La directrice de la FQATED souligne le cas de Brigitte Harrisson, une autiste de haut niveau, auteure d’un livre, et consultante et formatrice auprès de cette clientèle type.
Multiplier les plaintes
Même si elle se fit en faveur de l’inclusion, Jo-Ann Lauzon précise que l’enfant peut être soumis à un stress considérable si toutes les conditions nécessaires à son intégration ne sont pas réunies. «Dans les classes d’aujourd’hui, il y a tellement d’enfants à problèmes que les premiers à sortir sont les autistes et les déficients. Il faut partir en guerre. Le système de plainte en éducation, c’est le plus compliqué qui soit. Il faut aller voir le directeur, puis le commissaire, puis le député. Ça prend des années avant d’obtenir gain de cause. Espérons que le Protecteur de l’élève va améliorer les choses.»
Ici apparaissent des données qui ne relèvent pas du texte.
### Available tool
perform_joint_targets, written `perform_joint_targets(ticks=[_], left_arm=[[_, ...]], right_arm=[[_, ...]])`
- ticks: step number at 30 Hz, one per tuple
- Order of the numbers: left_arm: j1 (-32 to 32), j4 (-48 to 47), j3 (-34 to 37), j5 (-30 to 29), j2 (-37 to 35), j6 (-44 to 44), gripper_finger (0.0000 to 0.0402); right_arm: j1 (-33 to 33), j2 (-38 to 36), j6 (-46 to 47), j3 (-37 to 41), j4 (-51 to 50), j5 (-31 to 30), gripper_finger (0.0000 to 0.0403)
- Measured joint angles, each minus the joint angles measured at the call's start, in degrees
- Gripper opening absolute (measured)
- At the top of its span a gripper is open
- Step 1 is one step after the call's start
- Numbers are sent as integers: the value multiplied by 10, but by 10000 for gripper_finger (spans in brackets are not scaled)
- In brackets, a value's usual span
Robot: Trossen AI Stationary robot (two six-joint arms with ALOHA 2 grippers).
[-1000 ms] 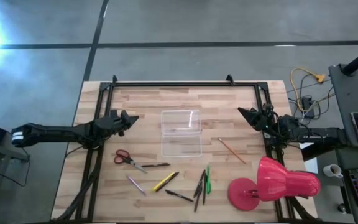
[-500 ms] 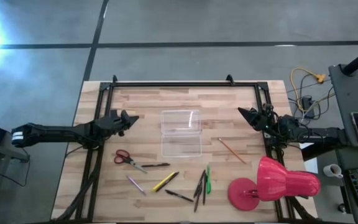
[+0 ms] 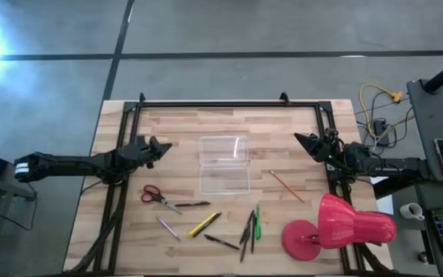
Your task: Pick & place school supplies into a supply box
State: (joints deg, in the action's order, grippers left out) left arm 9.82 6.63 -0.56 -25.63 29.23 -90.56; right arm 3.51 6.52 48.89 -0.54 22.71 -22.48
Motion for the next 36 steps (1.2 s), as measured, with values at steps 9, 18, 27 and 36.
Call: perform_joint_targets(ticks=[9, 18, 27, 36], left_arm=[[0, 0, 0, 0, 0, 0, 0], [0, 0, 0, 0, 0, 0, 0], [-1, 29, 0, 12, 1, -11, 0], [-21, -30, -178, 48, 15, 440, 0]], right_arm=[[0, 0, 2, 0, -14, 1, 59], [1, 0, 0, 0, -17, -1, 59], [1, 0, 2, 0, -17, -1, 59], [1, 0, 3, 0, -17, -2, 59]])
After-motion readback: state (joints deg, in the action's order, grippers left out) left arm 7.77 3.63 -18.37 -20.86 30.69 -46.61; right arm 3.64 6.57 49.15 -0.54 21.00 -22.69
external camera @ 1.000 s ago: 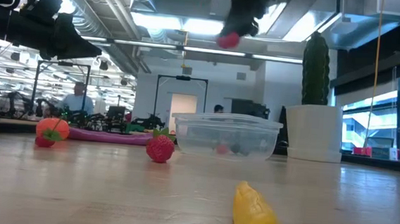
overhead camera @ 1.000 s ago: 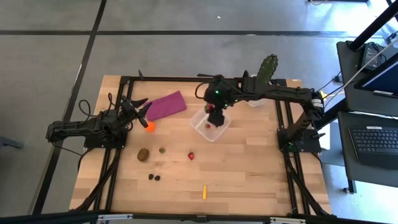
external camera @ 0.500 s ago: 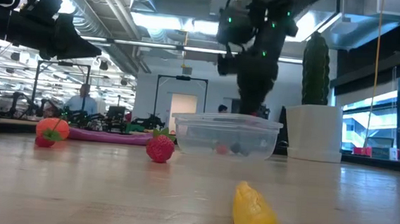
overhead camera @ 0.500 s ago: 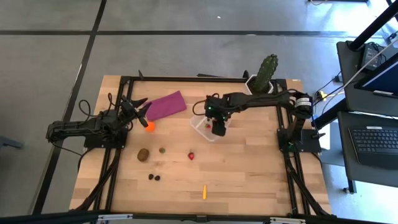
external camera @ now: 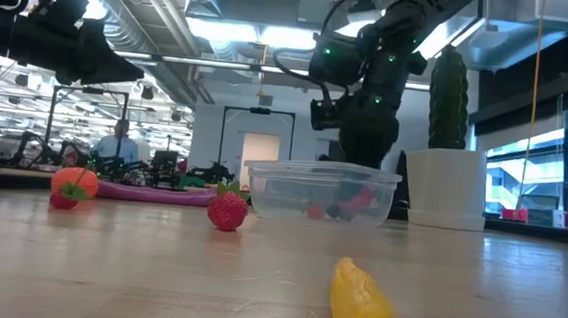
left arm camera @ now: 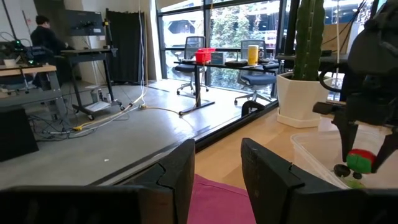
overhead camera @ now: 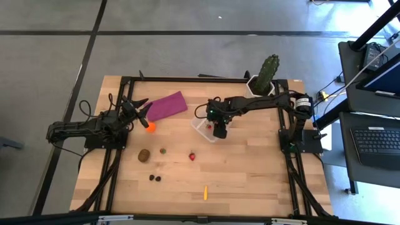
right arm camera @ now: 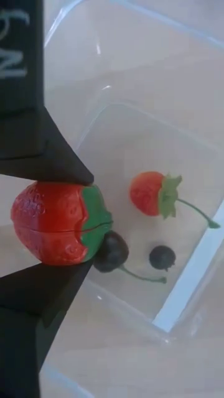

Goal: Pick and placing Produce into tupperware
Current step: Put the right red strawberry into the transparent container, then put the yellow corn into the transparent container

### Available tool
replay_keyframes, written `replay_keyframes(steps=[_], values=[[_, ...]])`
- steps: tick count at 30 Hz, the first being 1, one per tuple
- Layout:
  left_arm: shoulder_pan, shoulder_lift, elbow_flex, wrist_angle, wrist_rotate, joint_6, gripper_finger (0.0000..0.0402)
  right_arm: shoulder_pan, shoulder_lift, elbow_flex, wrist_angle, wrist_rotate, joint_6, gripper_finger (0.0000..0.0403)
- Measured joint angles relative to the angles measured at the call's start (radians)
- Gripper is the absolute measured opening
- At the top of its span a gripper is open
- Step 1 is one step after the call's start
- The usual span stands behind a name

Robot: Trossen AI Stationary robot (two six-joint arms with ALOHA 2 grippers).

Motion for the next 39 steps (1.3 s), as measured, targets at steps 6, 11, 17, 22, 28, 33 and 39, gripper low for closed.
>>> replay_keyframes(steps=[6, 11, 17, 22, 28, 33, 39], values=[[0.0, 0.0, 0.0, 0.0, 0.0, 0.0, 0.0124, 0.0, 0.0, 0.002, 0.023, 0.0, -0.001, 0.0228], [0.0, 0.0, 0.0, 0.0, 0.0, 0.0, 0.0124, 0.0, 0.0, 0.034, 0.023, -0.008, -0.009, 0.0259], [0.0, 0.0, 0.0, 0.0, -0.001, 0.0, 0.0124, 0.0, 0.0, 0.127, -0.028, -0.008, -0.02, 0.0276], [0.0, 0.0, 0.0, 0.0, -0.001, 0.0, 0.0124, 0.011, 0.0, 0.287, -0.135, -0.01, -0.027, 0.0277], [0.0, 0.0, 0.0, 0.0, -0.001, 0.0, 0.0124, 0.077, 0.0, 0.465, -0.201, -0.224, -0.075, 0.0277], [0.0, 0.0, 0.0, 0.0, -0.001, 0.0, 0.0124, 0.168, 0.0, 0.542, -0.204, -0.408, -0.138, 0.0277], [0.0, 0.0, 0.0, 0.0, -0.008, 0.044, 0.0124, 0.287, 0.0, 0.485, -0.2, -0.333, -0.323, 0.0277]])
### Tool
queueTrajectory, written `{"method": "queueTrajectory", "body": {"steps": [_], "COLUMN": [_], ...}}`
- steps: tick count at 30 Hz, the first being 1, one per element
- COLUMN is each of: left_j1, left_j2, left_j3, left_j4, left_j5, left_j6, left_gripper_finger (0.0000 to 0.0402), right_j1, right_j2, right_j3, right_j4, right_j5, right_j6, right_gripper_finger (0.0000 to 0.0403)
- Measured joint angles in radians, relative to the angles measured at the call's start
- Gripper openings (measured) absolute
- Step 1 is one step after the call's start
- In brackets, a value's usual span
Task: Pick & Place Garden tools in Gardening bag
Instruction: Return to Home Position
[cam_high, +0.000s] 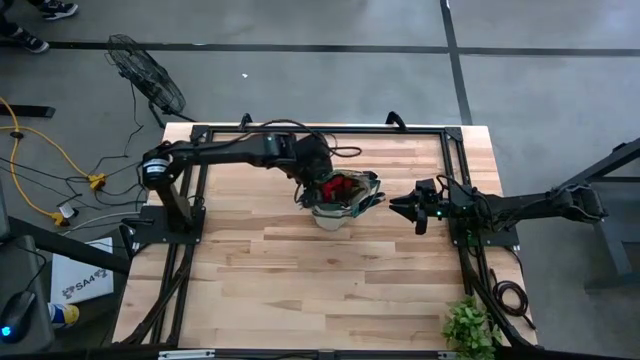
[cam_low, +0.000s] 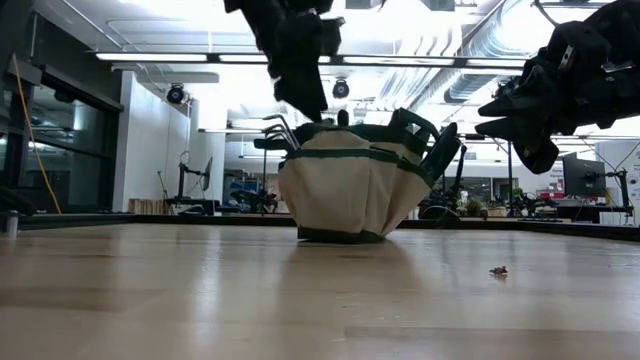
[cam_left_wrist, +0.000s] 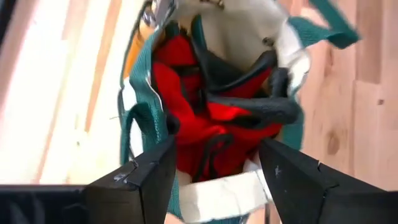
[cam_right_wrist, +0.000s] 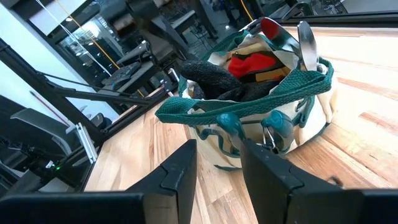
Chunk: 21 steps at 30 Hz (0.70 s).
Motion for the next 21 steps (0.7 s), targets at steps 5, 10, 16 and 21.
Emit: {"method": "queueTrajectory", "body": {"steps": [5, 10, 16, 21], "left_j1": [0.0, -0.003, -0.016, -0.016], "left_j2": [-0.054, -0.114, -0.196, -0.336], "left_j3": [0.0, 0.0, 0.0, -0.154], "left_j4": [0.026, 0.099, 0.125, 0.284], "left_j5": [0.008, 0.045, 0.041, 0.04], "left_j6": [0.057, 0.08, 0.114, 0.123], "left_gripper_finger": [0.0223, 0.0223, 0.0223, 0.0223], "right_j1": [0.0, 0.0, 0.0, 0.0], "right_j2": [0.0, 0.0, 0.0, 0.0], "right_j3": [0.0, 0.0, 0.0, 0.0], "right_j4": [0.0, 0.0, 0.0, 0.0], "right_j5": [0.0, 0.0, 0.0, 0.0], "right_j6": [0.0, 0.0, 0.0, 0.0], "right_gripper_finger": [0.0116, 0.0116, 0.0116, 0.0116]}}
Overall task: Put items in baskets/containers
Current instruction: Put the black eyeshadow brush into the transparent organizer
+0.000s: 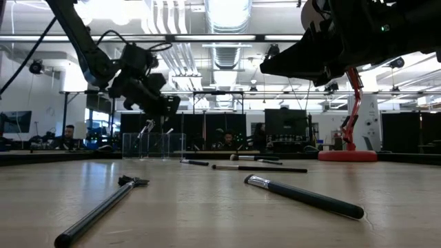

L’Alliance québécoise des regroupements régionaux pour l’intégration des personnes handicapées (AQRIPH) prône également une approche intégrative inclusive. «Toute personne handicapée est titulaire de tous les droits reconnus à toutes les autres personnes dans la société par la Charte des droits et libertés de la personne et l’ensemble de la législation québécoise », rappelle l’organisme. Cela implique notamment le droit à l’intégration sociale, scolaire et professionnelle. Mais d’importantes lacunes subsistent dans les régions éloignées et périphériques comme la nôtre : manque criant de ressources spécialisées, délais sont souvent trop longs entre le diagnostic et la prestation des services. Le diagnostic lui-même tarde trop souvent à être posé, ce qui prive la personne et sa famille de certains services essentiels. Sans compter le vide à combler lors des moments de transition (de l’adolescence à l’âge adulte, par exemple) et tout au long de la vie des personnes handicapées. Plusieurs personnes songent à porter plainte mais craignent les représailles et la perte des services. Pourtant, certains milieux de garde ou commissions scolaire refuser l’accès à leurs services sur des bases discriminatoires. Bien que la loi se prononce en faveur de l’intégration scolaire, l’organisation des services demeure à la discrétion des commissions scolaires. L’élaboration et le suivi cohérent des plans d’intervention ne sont pas une pratique courante dans toutes les écoles, les façons de faire sont inégales, et l’AQRIPH note que tant dans les écoles et les classes spéciales que dans le milieu ordinaire, le manque de services de soutien demeure un problème criant. À bien des égards, le manque de ressources est la cause première de la non-intégration des élèves en classe ordinaire et de leur échec, déplore l’organisme.
Au bord du suicide
Vous vous rappelez cette mère d’enfants handicapés de Morin-Heights? Il y a quelques semaines, au bord de la crise de nerfs, celle-ci a lancé des appels au secours. Une de ses amies venait de se trancher la gorge. Son adolescente autiste a déambulé trois jours dans une maison baignée du sang de sa mère avant que des proches ne découvrent le cadavre. C’était la troisième mère de famille qu’elle connaissait qui mettait fin à ses jours. «Pour la première fois de ma vie, je n’ai pas pensé à mes enfants. Je voulais juste mourir.» Pamela Feres a survécu. Elle a su que son fils Jezeriah pourra fréquenter l’école deux jours par semaine, peut-être même trois et ce, malgré son handicap. «Le milieu scolaire, c’est une chasse-gardée. Même l’Office des personnes handicapées se fait claquer la porte au nez. Que voulez-vous, on n’est pas à la mode, ironise Nathalie Blais, directrice du Regroupement pour la concertation des personnes handicapées des Laurentides. Là, c’est le cancer. On oublie que nous-mêmes ont pourrait devenir handicapé. Le cancer lui, est inclusif.»